In the same vein, Muslim immigrants to Western nations need to fully comply with the laws of that nation. You cannot seek special exceptions, and religious authorities cannot ever condone transgressions. You may, of course, use the democratic processes in place to try to change the laws, the absolute prerogative of every citizen.
The whole subjugation of women thing has got to go. Calling this subjugation "protection" is just putting lipstick on a pig. Equal civil rights, equal protection under the law, full integration and fully equal participation in society is the standard. There's no room for compromise here, and again, the failings of the West—especially as these failures are minor in comparison with Islam—are not excuses: Islam isn't even trying.
Intellectually, Islam has to understand the difference between faith and reason. If you want to have faith—belief without evidence or proof—that's one thing, but stop pretending that there's any rational justification for your religion. By definition no religion can be rationally justified.
There are, of course, many failings of the West which substantially contribute to the conflict with Islam: Exceptionalism, imperialism, the United States' war of aggression in Iraq and indefensible occupation of Iraq and Afghanistan, Israel's injustices against the Palestinians. Islam's failures, no matter how barbaric and grotesque, do not justify our own sins. In just the same way, however, our own sins do not justify the failings of Islam.
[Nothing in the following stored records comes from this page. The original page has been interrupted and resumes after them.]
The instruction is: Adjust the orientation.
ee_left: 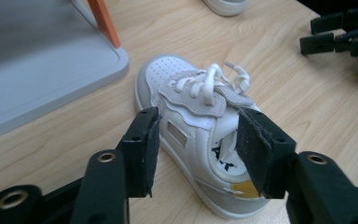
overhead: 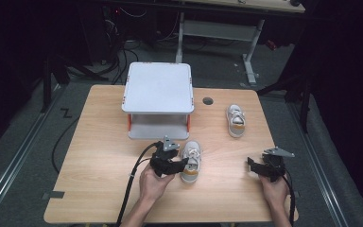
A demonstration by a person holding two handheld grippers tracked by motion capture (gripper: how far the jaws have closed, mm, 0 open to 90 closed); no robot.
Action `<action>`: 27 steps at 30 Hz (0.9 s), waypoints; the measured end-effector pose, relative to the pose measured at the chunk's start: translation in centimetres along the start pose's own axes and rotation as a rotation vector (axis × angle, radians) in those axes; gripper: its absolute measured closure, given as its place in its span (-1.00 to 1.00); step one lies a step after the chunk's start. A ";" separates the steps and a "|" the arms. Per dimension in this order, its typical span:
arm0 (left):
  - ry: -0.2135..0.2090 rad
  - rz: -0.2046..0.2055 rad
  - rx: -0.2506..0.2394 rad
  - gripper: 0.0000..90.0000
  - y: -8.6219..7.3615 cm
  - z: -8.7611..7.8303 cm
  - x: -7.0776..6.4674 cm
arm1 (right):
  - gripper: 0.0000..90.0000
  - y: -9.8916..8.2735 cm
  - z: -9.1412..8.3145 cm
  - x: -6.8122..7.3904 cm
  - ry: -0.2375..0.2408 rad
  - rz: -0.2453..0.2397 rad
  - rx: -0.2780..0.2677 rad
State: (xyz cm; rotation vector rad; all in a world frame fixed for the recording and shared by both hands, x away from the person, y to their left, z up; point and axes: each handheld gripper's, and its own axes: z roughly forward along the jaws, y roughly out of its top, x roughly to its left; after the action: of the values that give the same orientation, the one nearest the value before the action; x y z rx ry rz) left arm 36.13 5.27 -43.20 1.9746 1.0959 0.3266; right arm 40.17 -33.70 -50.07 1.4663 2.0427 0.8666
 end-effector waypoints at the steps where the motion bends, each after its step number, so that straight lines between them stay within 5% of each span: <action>1: -0.001 -0.002 -0.005 0.07 0.0 -0.2 0.3 | -0.33 0.0 0.0 0.0 0.000 0.000 0.000; 16: 0.081 -0.062 -0.054 -0.08 -1.3 -1.8 3.8 | -0.33 0.0 0.0 0.0 0.000 0.000 0.000; 20: 0.111 -0.126 -0.086 -0.08 -2.3 -2.5 5.6 | -0.33 0.0 0.0 0.0 0.001 -0.001 0.000; 27: 0.180 -0.135 -0.091 -0.08 -3.6 -2.8 7.5 | -0.33 0.0 0.0 0.0 0.000 0.000 0.000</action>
State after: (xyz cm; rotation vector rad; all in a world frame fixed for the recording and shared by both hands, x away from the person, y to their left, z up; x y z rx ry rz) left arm 36.81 13.77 -45.45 1.8075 1.2985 0.4797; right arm 40.22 -33.67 -50.07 1.4663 2.0429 0.8661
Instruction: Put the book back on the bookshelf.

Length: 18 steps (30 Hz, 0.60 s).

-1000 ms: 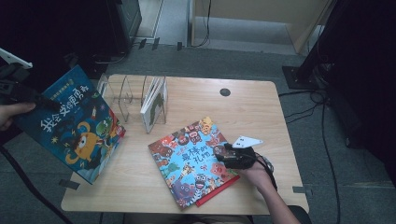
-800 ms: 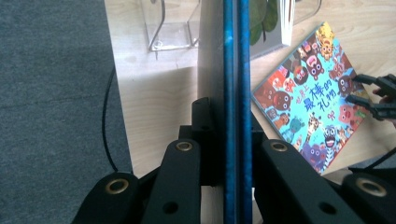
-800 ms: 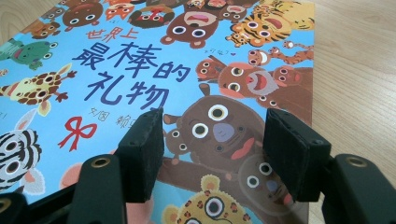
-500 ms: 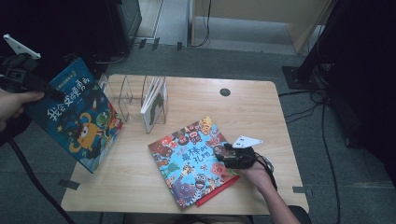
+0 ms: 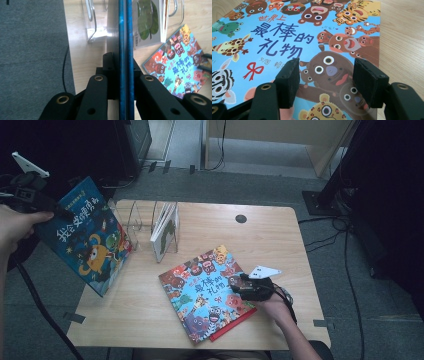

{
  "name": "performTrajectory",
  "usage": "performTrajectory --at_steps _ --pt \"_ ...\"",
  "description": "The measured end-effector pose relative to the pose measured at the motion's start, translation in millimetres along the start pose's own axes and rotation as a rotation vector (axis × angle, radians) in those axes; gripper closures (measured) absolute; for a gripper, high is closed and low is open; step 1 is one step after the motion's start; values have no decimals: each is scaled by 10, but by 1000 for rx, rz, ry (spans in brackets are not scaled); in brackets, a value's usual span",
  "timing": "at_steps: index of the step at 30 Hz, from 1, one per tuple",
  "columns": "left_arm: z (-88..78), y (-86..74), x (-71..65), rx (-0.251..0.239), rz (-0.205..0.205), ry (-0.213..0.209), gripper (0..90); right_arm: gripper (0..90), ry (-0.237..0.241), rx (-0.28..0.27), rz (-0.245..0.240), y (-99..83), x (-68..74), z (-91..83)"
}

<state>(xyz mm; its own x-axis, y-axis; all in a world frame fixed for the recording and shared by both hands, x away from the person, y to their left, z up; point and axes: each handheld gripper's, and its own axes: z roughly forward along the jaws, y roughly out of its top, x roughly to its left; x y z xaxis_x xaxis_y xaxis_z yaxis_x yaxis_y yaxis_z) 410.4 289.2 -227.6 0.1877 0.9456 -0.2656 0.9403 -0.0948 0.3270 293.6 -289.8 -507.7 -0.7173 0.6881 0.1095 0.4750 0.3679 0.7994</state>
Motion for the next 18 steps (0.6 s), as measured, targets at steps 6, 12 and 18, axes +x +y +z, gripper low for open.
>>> performTrajectory --at_steps 6,12,18 --pt "109 47 46 -12 -14 -11 833 388 0 -2 -1 -1 -5 0" --pt "136 59 57 1 -16 -9 831 388 1 -1 1 -1 -3 -1" --pt "232 119 31 34 -19 -12 828 389 0 1 -1 0 -1 -1"
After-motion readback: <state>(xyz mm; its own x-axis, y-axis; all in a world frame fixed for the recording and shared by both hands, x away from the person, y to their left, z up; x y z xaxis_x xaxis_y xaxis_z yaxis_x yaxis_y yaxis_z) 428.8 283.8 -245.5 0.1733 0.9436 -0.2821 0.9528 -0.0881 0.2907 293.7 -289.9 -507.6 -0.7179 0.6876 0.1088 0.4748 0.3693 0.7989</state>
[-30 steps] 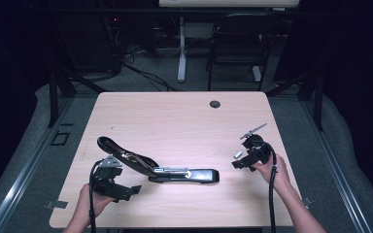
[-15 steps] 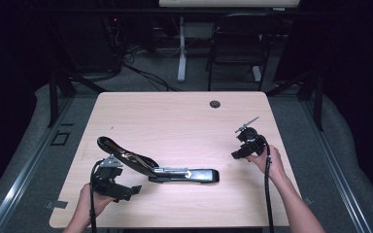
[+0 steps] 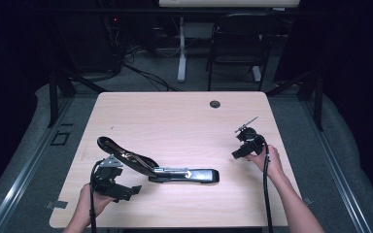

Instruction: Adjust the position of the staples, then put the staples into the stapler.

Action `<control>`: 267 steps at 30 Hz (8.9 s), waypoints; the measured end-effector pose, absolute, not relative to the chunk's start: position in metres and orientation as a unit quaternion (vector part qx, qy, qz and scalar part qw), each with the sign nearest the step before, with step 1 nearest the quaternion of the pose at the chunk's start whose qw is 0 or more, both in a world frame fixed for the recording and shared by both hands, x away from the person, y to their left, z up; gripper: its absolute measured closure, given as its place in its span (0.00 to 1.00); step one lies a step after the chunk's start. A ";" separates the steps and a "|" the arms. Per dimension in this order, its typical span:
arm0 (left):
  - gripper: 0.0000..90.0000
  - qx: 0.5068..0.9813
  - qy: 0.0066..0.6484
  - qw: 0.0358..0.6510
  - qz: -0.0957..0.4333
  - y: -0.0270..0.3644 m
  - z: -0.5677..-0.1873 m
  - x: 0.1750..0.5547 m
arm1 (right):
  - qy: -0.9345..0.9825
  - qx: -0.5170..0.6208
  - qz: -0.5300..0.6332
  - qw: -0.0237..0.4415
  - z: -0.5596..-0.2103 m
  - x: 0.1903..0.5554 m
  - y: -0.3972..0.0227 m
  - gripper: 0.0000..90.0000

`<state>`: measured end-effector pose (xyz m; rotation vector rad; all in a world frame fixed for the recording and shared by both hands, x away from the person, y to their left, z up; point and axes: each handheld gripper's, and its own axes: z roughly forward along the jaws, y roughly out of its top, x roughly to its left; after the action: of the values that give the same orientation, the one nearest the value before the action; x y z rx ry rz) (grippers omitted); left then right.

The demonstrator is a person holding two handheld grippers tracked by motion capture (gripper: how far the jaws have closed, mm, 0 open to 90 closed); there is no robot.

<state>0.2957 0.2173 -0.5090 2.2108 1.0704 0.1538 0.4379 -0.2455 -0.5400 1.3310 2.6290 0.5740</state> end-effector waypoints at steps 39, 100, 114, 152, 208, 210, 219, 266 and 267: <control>0.00 0.844 0.411 0.339 0.058 0.223 -0.508 0.296 | 0.867 0.456 0.190 0.066 -0.524 0.418 -0.238 0.63; 0.00 0.848 0.411 0.330 0.052 0.222 -0.509 0.298 | 0.928 0.338 0.156 0.017 -0.532 0.383 -0.231 0.51; 0.00 0.850 0.409 0.327 0.052 0.222 -0.509 0.298 | 0.943 0.303 0.136 -0.003 -0.542 0.385 -0.230 0.57; 0.00 0.853 0.408 0.323 0.051 0.220 -0.511 0.299 | 0.962 0.257 0.090 0.025 -0.541 0.377 -0.210 0.83; 0.00 0.835 0.427 0.343 0.046 0.230 -0.512 0.302 | 0.937 0.306 0.157 0.053 -0.522 0.376 -0.212 0.87; 0.00 0.834 0.429 0.343 0.042 0.233 -0.513 0.304 | 0.937 0.305 0.159 0.053 -0.521 0.375 -0.211 0.87; 0.00 0.833 0.427 0.349 0.045 0.232 -0.513 0.304 | 0.938 0.295 0.173 0.058 -0.517 0.373 -0.202 0.86; 0.00 0.828 0.424 0.363 0.042 0.231 -0.512 0.304 | 0.937 0.260 0.224 0.061 -0.493 0.373 -0.171 0.86; 0.00 0.828 0.425 0.363 0.042 0.231 -0.512 0.304 | 0.937 0.260 0.225 0.061 -0.493 0.373 -0.171 0.86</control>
<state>0.3039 0.2309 -0.5122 2.1320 1.0944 0.1094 0.3731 -0.1709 -0.4934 0.7865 2.8352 0.6810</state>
The West has certain core values, which we sometimes honor more in the breach than the observance. We're improving our civilization the hard way, through democracy and rational discourse, and it's a slow process. But we are trying, and we are, on the whole, making progress. We're about five hundred years ahead of Islam, but there's no reason Islamic culture can't catch up quickly.
Our core values allow considerable latitude in the specific values in other cultures, societies and nations: Muslims don't have to put up Christmas trees nor do Muslim countries need to legalize alcohol or pork to coexist with the West. But we're not going to back down on the core values, and so long as Islam acts contrary to those values, coexistence is impossible.